▶ **WHAT YOU WILL DO**
An acceptable answer contains each line of the material, unchanged.

== == ==

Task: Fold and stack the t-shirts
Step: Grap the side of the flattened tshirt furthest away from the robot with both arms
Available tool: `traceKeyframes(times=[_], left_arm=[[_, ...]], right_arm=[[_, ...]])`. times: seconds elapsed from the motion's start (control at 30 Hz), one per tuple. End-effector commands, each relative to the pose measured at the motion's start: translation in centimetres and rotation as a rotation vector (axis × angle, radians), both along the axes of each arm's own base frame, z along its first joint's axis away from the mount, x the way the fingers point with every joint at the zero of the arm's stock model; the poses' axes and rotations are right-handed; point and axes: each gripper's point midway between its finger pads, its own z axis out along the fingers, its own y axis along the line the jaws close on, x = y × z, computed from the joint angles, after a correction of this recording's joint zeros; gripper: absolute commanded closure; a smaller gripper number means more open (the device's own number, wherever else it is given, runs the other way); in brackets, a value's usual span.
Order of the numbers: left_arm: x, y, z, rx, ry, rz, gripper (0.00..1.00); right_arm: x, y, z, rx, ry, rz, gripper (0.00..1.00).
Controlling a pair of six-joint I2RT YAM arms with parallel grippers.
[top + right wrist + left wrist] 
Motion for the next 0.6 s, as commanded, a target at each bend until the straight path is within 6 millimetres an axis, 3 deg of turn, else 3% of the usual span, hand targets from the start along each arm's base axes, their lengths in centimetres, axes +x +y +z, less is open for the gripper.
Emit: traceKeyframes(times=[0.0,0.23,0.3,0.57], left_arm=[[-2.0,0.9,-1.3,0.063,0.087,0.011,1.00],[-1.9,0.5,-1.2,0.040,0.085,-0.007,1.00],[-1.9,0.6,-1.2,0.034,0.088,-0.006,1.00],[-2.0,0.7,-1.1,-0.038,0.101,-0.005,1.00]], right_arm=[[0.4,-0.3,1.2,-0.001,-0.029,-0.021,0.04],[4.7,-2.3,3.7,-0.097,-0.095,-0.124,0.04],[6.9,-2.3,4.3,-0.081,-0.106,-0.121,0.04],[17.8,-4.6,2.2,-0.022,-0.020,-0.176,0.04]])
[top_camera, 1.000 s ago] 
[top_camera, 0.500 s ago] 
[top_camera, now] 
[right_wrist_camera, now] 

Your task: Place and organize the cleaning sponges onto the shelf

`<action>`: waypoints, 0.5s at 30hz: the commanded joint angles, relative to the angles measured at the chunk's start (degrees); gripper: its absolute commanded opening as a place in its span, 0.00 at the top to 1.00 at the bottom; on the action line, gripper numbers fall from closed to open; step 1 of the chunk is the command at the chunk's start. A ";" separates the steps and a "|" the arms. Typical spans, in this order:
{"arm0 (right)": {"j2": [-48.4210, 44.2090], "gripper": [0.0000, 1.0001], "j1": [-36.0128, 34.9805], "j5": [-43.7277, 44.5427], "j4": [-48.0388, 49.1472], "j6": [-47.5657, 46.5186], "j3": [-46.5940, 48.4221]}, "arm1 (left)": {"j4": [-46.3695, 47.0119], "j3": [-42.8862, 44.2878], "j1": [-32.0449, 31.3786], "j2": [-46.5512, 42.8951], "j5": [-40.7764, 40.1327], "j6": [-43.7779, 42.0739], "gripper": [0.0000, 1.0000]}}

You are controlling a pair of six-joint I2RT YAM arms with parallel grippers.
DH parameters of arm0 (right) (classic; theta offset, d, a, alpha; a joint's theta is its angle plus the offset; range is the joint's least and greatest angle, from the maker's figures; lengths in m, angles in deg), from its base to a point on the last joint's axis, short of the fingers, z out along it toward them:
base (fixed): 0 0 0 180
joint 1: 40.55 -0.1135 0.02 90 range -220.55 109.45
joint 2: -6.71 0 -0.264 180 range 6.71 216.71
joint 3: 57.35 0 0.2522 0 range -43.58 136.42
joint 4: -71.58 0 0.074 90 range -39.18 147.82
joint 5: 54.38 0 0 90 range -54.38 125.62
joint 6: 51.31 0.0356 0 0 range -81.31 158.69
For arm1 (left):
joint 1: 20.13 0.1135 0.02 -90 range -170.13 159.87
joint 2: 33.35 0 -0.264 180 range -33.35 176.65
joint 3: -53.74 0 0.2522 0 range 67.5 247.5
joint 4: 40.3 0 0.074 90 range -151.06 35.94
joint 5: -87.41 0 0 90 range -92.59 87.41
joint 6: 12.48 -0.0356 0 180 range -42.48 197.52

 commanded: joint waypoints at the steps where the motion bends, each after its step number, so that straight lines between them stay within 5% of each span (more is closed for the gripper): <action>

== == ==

▶ **EXERCISE OUTPUT**
Task: Fold and stack the t-shirts
Step: Grap the side of the flattened tshirt furthest away from the robot with both arms
Available tool: `traceKeyframes(times=[_], left_arm=[[_, ...]], right_arm=[[_, ...]])`. times: seconds elapsed from the motion's start (control at 30 Hz), one per tuple. End-effector commands, each relative to the pose measured at the motion's start: translation in centimetres and rotation as a rotation vector (axis × angle, radians), both along the axes of each arm's own base frame, z along its first joint's axis away from the mount, x the way the fingers point with every joint at the zero of the arm's stock model; the poses' axes and rotations are right-handed; point and axes: each gripper's point midway between its finger pads, its own z axis out along the fingers, its own y axis along the line the jaws close on, x = y × z, computed from the joint angles, after a correction of this recording's joint zeros; gripper: absolute commanded closure; a smaller gripper number means more open (the device's own number, wherever else it is given, runs the other way); in brackets, a value's usual span.
Order of the numbers: left_arm: x, y, z, rx, ry, rz, gripper (0.00..1.00); right_arm: x, y, z, rx, ry, rz, gripper (0.00..1.00).
Controlling a pair of six-joint I2RT YAM arms with parallel grippers.
[top + right wrist + left wrist] 
Motion for the next 0.6 s, as commanded, a target at each bend until the straight path is within 6 millimetres an axis, 3 deg of turn, else 3% of the usual span, hand targets from the start along each arm's base axes, their lengths in centimetres, axes +x +y +z, less is open for the gripper.
Emit: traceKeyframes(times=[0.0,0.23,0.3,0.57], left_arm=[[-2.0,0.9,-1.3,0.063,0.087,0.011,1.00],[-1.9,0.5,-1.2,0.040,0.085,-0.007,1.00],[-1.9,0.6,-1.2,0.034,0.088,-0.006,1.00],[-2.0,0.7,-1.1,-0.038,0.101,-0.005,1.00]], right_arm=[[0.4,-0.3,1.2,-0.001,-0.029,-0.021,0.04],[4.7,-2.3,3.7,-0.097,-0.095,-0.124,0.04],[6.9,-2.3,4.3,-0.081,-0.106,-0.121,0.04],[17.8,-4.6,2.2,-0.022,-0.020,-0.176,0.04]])
[top_camera, 1.000 s ago] 
[top_camera, 0.500 s ago] 
[top_camera, now] 
[right_wrist_camera, now] 

Your task: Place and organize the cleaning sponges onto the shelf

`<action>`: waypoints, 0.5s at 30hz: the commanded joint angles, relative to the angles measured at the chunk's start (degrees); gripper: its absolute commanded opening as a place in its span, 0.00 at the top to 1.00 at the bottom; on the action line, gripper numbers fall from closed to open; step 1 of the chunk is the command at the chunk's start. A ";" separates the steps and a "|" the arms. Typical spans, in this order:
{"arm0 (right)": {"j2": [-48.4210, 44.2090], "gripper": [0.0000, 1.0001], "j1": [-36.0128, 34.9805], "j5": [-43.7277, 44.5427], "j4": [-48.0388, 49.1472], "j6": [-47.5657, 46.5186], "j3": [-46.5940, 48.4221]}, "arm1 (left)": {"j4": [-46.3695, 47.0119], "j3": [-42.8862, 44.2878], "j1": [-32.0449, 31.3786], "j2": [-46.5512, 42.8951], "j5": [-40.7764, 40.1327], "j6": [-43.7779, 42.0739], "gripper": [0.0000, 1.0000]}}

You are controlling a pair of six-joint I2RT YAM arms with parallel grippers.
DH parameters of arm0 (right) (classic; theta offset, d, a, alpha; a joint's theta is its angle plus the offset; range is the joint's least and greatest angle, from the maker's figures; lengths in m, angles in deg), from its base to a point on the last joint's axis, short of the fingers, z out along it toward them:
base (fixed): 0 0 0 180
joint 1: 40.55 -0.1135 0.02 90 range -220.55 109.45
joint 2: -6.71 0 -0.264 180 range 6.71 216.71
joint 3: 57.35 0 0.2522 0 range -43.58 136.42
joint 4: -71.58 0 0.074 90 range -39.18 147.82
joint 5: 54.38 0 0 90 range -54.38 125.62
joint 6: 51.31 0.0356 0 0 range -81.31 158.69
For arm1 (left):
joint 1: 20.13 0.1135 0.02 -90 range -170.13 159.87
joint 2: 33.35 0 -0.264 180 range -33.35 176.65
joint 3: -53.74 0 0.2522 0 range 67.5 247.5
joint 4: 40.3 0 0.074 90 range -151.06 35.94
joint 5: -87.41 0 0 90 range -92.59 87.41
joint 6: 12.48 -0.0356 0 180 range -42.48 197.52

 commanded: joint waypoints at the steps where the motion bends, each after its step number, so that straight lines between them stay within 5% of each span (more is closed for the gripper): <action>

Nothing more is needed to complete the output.